Mutmaßliche KO51-Mitglieder hätten laut Anklage über Schlüssel für die Räumlichkeiten des Flieder Volkshauses verfügt. In mehrere Gespräche aus der Mobilfunküberwachung und der Fahrzeuginnenraumüberwachung sowie Chatverläufen wurde dies deutlich – darunter Dialoge zwischen Leon R. und Patrick Wieschke. Letzterer äußerte sich unzufrieden über offenbar wiederholt verlegte Schlüssel zum Flieder Volkshaus, welche neben Leon R. auch durch die Hände verschiedener anderer mutmaßlich unzuverlässiger KO51-Mitglieder und Trainingsteilnehmer gingen.
Leon R. war allerdings nicht nur in die Vereinsaktivitäten eingebunden und nahm an Vorstandssitzungen teil, sondern betrieb anscheinend auch Wahlkampf für die NPD, indem er Plakate und Grafiken für Patrick Wieschke erstellt haben soll. Auch ergaben sich aus den Mailpostfächern, die Leon R. zugeordnet wurden, Belege, dass dieser bei Nationaler Aufbau Eisenach aktiv war.
Krise im Flieder Volkshaus
Aus einem Chat zwischen Leon R. und Kevin N., der aus Dezember 2019 stammt, ging auch hervor, dass das Flieder Volkshaus offenbar in einer finanziellen Krise steckte. So würden laut R. das Haus und die dortigen Veranstaltungen immer schlechter laufen, was er auf Überfälle und daraus resultierender Angst der Besucher*innen zurückführte. Daher müsse nun „ordentlicher Saalschutz“ im Flieder Volkshaus organisiert werden. Als geeignete Person dafür wurde Kevin N. angesehen, der sich auch dazu bereit erklärte. Außerdem würde die NPD kein Geld mehr erhalten, sodass laut R. die Gefahr bestünde, dass die Immobilie bald nicht mehr finanziert werden könne. Laut R. würden dann die „Zecken“ gewinnen, die bereits ein neues AJZ planen würden. Daher schlug N. vor, mehr Menschen für Geldzahlungen für das Haus zu mobilisieren und Begleitpersonen für Besucher*innen sicherzustellen.
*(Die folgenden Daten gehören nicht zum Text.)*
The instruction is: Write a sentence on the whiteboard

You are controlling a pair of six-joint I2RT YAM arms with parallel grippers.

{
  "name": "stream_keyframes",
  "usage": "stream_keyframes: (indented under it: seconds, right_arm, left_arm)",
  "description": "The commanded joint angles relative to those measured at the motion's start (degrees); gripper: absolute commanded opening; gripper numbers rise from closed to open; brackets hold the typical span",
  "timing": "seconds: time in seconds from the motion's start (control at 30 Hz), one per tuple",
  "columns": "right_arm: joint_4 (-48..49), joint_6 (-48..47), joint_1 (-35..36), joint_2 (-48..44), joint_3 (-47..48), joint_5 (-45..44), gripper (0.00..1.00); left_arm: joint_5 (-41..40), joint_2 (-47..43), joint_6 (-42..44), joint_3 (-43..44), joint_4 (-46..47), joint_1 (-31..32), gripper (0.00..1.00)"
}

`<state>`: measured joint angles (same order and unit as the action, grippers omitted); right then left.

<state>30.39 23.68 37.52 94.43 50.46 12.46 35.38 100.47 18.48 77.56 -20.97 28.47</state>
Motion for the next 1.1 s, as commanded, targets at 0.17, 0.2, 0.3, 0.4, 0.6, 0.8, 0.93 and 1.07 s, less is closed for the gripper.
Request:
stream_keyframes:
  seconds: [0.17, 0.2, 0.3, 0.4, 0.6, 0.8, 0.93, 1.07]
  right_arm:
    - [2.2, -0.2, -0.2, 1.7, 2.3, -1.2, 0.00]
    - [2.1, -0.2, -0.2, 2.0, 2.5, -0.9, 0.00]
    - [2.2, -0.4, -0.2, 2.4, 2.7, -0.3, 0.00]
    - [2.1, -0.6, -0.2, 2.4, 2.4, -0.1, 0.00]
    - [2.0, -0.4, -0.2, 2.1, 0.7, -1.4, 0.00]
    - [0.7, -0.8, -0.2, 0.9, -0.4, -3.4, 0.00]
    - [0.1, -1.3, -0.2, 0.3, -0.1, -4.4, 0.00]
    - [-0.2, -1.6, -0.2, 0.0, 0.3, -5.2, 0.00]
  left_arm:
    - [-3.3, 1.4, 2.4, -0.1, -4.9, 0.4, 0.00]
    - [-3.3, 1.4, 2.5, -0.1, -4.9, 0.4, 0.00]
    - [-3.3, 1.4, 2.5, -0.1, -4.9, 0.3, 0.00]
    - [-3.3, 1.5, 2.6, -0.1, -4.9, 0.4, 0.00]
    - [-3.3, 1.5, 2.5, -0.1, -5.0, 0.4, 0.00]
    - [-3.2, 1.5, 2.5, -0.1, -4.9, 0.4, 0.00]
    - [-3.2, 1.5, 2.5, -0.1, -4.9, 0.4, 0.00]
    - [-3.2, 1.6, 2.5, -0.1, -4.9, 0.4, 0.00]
Weiterhin habe für die Nutzung des Flieder Volkshaus durch KO51 eine monatliche Miete von 50 Euro bezahlt werden müssen. Dies habe Leon R. laut Eigenaussage in einem überwachten Gespräch im Vereinsvorstand mitbeschlossen. Patrick Wieschke hat Leon R. in einer Mail an ihn zudem aufgefordert, einen Abschlag an die NPD Thüringen zu zahlen. Unklar blieb, ob es sich hierbei um die gleiche oder eine andere Zahlung handelte.
Die Mitglieder von KO51 selbst hätten wiederum Beiträge entrichten müssen, um u.a. die Raummiete zu finanzieren. Auch hierzu waren mehrere überwachte Gespräche u.a. zwischen Leon R. und Bastian Ad. zu hören.
Der Vertreter des Generalbundesanwalts regte schließlich an, auch noch Material einzuführen, dass eine Anleitung von Trainingseinheiten durch Eric K. nachweisen könne. Hierfür seien insbesondere Chatverläufe zwischen Eric K. und dem gesondert verfolgten Kevin N. aus August 2019 heranzuziehen.
Der Verhandlungstag endete kurz nach 16 Uhr. Der nächste Verhandlungstermin fand am darauffolgenden Tag (09.01.2024) statt.